Le «rosse» della Razza bovina Reggiana erano presenti già nel 1200, quando i primi monaci benedettini dettero vita alla tradizione del Parmigiano Reggiano. In realtà soltanto dopo la seconda guerra mondiale, dicono gli esperti, gli allevatori iniziarono a sostituire questa razza con altre maggiormente produttive, come la Frisona e la Bruna Alpina. E così si cominciò a scendere dagli oltre 200.000 capi degli anni ’50, fino al minimo storico del 1981, con sole 450 «vacche rosse». Poi, la ripresa, grazie proprio al formaggio: e adesso i bovini di Razza Reggiana, quasi tutti concentrati nella provincia di Reggio Emilia, sono circa 3000. Come detto, producono meno latte – circa il 30% in meno – rispetto alle più diffuse «pezzate», ma sono più longeve e più «rustiche», prediligendo un’alimentazione di erba rispetto ai mangimi di cereali.

È molto rigido il disciplinare del Consorzio Vacche Rosse, cui aderiscono una quarantina di aziende: ad esempio, l’erba, quando la stagione lo permette, deve essere verde e fresca, quindi appena colta, e coltivata per il 100% in azienda.
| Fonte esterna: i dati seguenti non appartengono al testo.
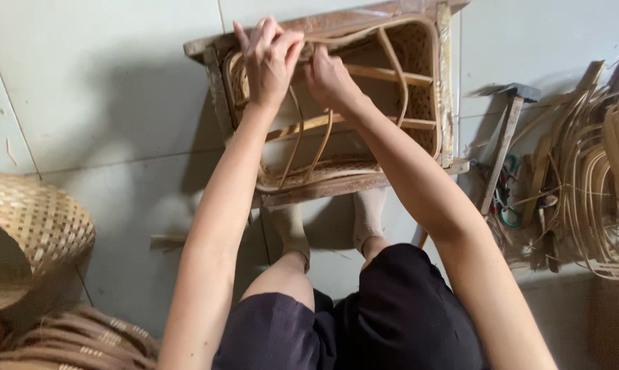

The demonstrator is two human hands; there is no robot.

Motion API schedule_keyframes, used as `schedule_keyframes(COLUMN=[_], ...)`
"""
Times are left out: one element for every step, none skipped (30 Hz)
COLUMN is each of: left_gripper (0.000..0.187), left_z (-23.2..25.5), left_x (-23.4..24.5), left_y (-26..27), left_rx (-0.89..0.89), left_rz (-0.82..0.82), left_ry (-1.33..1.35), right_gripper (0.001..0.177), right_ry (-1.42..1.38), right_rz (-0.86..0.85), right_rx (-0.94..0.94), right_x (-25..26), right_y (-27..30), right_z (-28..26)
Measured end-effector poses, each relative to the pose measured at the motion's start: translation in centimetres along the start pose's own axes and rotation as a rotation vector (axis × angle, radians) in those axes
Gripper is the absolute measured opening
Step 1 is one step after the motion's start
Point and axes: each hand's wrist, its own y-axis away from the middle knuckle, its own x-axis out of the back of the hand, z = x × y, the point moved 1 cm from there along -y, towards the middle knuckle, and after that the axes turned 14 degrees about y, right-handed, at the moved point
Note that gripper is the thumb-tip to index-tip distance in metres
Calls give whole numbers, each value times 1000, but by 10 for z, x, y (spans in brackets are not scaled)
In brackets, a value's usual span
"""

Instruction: The person assembles a rectangular woven basket by inserting and securing wooden frame pieces into a wooden mold. They use a hammer to tap the frame pieces into place and adjust the basket's position within the mold.

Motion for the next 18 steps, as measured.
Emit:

Ancora, bisogna utilizzare il latte della mungitura serale scremato; occorre la «spinatura» manuale, cioè la rottura della cagliata fatta manualmente dal casaro e non meccanicamente, che rende ogni forma unica; la lavorazione lenta attraverso tempi di cottura più lunghi che consentono di ottenere una cagliata migliore; la salatura in vasche ad affioramento tradizionale.

Il risultato: un latte che ha una maggiore resa nella caseificazione, che grazie ai suoi caratteristici enzimi dà vita a un formaggio che ha una miglior predisposizione alla lunga stagionatura, con una conseguente migliore digeribilità. Un parmigiano dal sapore particolare, più morbido e più dolce, che appunto può essere commercializzato esclusivamente dopo un minimo di 24 mesi di stagionatura. Un formaggio più raro, e dunque naturalmente più caro: rispetto ai circa 7,5 euro al chilo reso ai produttori del parmigiano tradizionale, quello di vacche rosse invece rende 15 euro al chilo. Al dettaglio i prezzi vanno dai 17,50 euro per il 24 mesi ai 23 euro per il «48 mesi».